===== RECORD EXCERPTS =====
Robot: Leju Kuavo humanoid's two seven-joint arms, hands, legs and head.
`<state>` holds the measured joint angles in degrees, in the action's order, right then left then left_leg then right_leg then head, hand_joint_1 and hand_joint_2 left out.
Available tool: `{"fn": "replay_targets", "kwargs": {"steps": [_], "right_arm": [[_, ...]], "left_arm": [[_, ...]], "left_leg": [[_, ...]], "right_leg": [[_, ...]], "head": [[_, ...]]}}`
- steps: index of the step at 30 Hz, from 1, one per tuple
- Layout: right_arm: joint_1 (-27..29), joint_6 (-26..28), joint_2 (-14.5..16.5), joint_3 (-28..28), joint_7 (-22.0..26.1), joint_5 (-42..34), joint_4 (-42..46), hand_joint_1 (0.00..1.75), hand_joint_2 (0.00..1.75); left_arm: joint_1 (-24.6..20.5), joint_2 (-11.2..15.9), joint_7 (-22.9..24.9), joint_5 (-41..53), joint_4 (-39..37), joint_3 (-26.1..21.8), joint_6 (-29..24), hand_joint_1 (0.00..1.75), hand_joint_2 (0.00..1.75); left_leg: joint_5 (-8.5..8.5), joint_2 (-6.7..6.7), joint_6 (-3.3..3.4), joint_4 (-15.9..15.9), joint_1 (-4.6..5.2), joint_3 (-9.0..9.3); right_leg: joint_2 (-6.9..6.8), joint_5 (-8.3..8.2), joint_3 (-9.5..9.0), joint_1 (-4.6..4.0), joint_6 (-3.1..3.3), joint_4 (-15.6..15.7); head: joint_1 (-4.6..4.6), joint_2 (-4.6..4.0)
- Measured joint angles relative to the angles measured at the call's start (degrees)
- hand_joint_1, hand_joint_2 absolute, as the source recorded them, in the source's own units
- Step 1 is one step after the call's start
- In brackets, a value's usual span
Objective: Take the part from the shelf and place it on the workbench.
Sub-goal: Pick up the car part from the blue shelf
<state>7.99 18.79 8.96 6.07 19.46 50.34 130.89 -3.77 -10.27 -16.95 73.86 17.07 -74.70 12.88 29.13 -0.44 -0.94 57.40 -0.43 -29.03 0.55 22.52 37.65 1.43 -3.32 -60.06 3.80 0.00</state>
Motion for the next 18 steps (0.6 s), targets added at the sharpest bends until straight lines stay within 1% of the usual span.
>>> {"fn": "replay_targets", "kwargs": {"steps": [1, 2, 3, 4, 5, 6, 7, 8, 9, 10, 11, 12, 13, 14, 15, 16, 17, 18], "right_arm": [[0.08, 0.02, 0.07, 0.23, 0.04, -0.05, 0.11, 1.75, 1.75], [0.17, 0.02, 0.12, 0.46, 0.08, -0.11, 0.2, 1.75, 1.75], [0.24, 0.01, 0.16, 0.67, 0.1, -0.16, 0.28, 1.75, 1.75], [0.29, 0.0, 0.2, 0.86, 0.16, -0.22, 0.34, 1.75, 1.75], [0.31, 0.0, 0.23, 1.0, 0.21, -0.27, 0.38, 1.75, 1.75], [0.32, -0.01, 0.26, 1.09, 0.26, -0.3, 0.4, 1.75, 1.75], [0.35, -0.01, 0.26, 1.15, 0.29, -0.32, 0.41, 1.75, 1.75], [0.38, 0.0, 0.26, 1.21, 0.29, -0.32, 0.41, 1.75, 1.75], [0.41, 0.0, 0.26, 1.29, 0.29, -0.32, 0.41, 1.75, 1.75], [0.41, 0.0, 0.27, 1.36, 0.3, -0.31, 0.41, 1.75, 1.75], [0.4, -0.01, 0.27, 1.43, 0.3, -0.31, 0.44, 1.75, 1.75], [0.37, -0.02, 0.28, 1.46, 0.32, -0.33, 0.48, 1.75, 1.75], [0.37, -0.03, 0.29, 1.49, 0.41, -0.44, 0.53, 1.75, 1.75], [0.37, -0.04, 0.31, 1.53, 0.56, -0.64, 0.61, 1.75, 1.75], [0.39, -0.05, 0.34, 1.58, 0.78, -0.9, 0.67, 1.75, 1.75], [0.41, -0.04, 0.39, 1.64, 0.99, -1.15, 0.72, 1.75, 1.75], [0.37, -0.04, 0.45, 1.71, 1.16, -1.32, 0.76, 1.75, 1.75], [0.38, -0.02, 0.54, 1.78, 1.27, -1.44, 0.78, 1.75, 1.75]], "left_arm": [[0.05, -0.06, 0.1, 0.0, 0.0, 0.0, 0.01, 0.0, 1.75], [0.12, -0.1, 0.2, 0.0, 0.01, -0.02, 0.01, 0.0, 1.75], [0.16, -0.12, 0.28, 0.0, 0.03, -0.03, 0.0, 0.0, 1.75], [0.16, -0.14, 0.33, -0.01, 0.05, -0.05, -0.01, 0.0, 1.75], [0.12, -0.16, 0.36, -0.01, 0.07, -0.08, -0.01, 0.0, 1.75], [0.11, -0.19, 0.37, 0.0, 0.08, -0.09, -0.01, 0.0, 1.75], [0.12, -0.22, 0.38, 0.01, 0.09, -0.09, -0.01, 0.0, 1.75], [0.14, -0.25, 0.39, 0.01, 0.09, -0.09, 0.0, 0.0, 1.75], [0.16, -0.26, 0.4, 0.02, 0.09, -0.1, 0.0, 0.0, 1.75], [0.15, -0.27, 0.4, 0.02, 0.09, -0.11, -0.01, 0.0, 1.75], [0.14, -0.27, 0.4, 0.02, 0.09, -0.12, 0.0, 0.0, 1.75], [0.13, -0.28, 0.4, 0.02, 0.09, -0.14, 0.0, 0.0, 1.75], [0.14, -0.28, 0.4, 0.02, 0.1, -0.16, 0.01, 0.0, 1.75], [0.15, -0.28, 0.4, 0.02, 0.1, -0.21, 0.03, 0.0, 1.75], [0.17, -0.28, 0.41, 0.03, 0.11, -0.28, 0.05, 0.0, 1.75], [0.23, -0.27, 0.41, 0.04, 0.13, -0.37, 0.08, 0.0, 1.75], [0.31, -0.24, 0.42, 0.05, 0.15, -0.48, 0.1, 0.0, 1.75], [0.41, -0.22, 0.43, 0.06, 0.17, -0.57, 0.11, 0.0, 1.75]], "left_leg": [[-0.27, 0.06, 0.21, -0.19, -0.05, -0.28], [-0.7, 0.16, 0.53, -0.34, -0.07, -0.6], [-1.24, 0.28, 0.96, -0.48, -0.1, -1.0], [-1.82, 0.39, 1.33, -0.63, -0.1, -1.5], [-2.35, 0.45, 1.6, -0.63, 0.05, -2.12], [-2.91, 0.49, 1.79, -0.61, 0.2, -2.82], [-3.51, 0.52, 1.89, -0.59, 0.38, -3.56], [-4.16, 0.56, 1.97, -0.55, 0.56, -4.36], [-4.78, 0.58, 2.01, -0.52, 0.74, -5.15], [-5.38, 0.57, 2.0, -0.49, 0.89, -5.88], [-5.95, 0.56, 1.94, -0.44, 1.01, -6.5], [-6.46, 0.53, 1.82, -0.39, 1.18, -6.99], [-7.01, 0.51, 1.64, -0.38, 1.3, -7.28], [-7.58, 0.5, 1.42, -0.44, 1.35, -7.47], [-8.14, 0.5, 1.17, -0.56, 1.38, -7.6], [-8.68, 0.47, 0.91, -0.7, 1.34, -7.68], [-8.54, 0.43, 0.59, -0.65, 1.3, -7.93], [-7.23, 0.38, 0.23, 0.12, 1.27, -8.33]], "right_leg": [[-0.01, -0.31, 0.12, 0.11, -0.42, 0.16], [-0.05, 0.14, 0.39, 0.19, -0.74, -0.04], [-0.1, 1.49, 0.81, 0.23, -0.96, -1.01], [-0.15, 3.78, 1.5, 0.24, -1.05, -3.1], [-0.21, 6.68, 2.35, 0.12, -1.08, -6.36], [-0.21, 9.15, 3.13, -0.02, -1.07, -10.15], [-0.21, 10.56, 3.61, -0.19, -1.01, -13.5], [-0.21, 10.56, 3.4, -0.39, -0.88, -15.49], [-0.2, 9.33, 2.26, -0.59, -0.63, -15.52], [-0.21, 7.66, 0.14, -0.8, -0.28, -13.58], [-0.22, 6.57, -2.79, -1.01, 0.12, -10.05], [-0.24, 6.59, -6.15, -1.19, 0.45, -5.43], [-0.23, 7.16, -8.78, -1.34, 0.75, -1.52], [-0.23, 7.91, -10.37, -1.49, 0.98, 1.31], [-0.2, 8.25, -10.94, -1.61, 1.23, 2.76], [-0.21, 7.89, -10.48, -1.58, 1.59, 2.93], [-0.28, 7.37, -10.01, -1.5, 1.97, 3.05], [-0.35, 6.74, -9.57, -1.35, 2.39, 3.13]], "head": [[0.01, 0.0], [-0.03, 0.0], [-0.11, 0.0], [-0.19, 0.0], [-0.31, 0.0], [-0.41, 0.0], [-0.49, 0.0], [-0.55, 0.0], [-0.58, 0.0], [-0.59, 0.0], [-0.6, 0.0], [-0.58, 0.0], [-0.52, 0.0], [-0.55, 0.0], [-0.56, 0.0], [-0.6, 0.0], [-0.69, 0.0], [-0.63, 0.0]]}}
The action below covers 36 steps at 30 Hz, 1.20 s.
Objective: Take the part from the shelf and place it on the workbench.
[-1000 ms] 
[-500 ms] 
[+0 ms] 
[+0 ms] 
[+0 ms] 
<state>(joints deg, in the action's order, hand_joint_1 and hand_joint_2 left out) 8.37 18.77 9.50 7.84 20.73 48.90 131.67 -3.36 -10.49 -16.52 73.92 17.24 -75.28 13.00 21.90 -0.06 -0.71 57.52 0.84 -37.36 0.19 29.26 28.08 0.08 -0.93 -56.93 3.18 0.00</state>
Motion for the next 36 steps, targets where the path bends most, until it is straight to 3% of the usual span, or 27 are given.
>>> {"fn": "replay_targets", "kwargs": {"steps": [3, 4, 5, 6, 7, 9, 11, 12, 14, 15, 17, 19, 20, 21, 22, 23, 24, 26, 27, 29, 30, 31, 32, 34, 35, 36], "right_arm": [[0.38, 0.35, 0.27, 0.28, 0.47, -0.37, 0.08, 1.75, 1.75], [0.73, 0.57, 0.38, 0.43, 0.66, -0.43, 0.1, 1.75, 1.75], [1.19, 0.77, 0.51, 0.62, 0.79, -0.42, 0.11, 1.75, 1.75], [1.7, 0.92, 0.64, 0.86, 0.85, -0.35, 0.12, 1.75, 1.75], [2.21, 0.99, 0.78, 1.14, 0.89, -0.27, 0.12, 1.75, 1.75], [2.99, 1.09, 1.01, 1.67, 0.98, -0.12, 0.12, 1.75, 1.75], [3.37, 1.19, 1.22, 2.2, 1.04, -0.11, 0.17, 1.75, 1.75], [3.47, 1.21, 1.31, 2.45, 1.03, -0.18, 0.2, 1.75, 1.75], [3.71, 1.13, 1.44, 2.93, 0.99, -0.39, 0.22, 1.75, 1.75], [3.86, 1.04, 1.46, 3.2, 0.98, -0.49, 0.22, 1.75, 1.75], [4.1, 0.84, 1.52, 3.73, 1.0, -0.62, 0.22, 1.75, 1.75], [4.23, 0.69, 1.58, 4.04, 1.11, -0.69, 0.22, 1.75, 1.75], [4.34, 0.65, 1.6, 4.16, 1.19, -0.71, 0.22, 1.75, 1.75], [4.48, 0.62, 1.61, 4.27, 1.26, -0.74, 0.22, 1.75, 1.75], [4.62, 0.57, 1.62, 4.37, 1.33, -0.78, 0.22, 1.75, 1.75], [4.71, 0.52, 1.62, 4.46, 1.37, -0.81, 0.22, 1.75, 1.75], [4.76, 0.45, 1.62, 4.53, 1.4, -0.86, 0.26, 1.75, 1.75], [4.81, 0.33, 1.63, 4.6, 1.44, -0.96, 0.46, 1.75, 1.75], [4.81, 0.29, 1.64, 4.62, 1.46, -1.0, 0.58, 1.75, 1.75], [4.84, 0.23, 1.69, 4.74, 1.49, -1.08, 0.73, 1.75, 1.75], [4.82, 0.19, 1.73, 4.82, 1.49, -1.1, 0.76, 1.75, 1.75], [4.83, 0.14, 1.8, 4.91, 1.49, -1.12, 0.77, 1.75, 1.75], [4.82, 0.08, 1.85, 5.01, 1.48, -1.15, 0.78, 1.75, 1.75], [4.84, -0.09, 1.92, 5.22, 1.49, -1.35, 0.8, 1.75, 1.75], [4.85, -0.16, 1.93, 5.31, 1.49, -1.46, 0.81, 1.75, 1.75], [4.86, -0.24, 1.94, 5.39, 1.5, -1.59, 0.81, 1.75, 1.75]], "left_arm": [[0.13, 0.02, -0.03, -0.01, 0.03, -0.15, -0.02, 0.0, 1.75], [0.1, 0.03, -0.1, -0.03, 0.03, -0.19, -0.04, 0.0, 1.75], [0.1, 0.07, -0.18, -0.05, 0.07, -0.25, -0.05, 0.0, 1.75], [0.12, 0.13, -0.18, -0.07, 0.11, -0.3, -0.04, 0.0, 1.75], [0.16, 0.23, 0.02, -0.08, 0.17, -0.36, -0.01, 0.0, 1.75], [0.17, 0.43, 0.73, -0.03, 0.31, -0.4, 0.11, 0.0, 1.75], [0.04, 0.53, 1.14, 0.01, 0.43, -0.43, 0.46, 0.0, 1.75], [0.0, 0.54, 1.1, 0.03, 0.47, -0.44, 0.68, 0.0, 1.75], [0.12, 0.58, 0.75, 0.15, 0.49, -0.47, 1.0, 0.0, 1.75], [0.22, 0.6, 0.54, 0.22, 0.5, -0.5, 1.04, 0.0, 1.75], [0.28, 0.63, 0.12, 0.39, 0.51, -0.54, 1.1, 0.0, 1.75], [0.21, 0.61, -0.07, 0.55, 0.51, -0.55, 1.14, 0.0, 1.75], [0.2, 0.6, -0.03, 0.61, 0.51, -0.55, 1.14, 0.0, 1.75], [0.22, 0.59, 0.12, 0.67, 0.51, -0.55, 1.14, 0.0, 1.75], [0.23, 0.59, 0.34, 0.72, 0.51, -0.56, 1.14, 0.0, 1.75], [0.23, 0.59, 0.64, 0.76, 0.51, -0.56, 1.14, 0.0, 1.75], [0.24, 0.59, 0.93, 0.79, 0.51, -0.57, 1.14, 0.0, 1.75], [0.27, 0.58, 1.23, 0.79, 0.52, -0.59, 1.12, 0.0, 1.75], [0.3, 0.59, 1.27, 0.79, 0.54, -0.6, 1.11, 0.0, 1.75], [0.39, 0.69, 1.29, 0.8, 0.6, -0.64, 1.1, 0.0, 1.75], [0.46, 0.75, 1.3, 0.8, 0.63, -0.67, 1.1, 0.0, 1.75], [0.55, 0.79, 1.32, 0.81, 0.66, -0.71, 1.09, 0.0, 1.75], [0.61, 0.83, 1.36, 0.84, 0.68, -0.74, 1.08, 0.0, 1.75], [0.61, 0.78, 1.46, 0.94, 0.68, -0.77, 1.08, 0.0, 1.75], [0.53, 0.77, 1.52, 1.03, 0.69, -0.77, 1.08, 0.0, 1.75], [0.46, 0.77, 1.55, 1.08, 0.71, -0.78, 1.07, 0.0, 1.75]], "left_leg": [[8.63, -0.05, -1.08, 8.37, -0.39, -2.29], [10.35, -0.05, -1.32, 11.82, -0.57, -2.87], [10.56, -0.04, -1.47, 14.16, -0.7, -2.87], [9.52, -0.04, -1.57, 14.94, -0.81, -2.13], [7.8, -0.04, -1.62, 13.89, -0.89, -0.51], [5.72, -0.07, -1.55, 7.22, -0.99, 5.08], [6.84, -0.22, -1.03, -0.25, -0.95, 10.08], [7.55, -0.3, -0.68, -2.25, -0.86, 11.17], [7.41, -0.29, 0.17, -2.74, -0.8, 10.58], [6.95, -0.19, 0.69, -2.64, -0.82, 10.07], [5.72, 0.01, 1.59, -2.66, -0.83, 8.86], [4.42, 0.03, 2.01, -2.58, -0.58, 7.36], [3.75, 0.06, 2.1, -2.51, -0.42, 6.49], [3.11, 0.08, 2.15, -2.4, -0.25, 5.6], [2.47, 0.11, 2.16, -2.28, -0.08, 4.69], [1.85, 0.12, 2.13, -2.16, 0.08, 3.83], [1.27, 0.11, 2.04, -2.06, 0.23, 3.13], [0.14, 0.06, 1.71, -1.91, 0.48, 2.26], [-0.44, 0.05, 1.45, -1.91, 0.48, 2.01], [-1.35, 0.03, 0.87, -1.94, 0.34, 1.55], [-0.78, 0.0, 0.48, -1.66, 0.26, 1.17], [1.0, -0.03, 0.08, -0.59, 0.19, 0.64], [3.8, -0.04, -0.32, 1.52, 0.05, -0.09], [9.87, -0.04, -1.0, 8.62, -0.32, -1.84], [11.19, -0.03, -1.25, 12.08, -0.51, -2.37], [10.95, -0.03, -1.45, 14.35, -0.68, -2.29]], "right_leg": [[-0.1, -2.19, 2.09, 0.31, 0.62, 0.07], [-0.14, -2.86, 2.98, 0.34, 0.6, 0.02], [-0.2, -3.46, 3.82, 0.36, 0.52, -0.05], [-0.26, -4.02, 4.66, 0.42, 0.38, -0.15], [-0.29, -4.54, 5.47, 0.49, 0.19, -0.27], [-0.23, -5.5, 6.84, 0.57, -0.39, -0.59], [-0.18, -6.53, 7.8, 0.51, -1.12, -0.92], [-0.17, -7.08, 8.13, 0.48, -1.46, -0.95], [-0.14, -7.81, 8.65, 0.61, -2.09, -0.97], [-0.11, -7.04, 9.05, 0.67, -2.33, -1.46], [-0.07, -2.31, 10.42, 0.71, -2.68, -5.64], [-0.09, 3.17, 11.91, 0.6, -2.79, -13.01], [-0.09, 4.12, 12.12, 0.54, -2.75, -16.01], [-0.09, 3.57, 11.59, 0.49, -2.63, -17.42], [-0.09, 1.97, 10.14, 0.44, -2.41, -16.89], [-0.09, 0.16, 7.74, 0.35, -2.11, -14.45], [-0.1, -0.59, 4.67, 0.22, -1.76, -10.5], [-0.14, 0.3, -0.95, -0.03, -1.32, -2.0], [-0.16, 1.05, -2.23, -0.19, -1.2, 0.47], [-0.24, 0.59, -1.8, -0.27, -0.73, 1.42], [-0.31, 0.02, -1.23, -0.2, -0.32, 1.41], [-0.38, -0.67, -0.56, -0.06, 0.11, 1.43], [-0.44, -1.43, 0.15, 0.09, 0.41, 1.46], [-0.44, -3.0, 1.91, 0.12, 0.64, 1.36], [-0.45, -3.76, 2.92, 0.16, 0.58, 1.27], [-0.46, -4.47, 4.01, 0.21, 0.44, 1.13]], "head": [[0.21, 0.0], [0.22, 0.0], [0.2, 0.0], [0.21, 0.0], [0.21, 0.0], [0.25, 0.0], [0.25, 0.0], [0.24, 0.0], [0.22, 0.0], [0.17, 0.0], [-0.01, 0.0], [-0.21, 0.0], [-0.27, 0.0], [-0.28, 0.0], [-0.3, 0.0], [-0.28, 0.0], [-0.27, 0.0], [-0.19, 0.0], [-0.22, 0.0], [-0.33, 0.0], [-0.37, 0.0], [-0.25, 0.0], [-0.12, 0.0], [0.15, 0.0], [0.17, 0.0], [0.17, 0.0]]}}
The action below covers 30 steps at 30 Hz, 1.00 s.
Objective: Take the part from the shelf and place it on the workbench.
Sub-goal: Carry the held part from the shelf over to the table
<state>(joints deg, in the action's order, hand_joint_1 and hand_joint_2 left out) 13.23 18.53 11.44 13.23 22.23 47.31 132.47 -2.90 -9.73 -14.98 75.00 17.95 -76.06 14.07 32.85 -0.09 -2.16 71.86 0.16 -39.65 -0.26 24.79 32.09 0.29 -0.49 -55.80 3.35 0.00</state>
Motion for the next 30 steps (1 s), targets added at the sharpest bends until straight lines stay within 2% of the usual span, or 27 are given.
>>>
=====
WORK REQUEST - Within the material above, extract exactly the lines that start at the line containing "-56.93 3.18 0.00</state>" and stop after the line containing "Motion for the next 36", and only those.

RESULT OF THE EXERCISE -
<state>(joints deg, in the action's order, hand_joint_1 and hand_joint_2 left out) 8.37 18.77 9.50 7.84 20.73 48.90 131.67 -3.36 -10.49 -16.52 73.92 17.24 -75.28 13.00 21.90 -0.06 -0.71 57.52 0.84 -37.36 0.19 29.26 28.08 0.08 -0.93 -56.93 3.18 0.00</state>
Motion for the next 36 steps, targets where the path bends most, until it is straight to 3% of the usual span, or 27 are given.

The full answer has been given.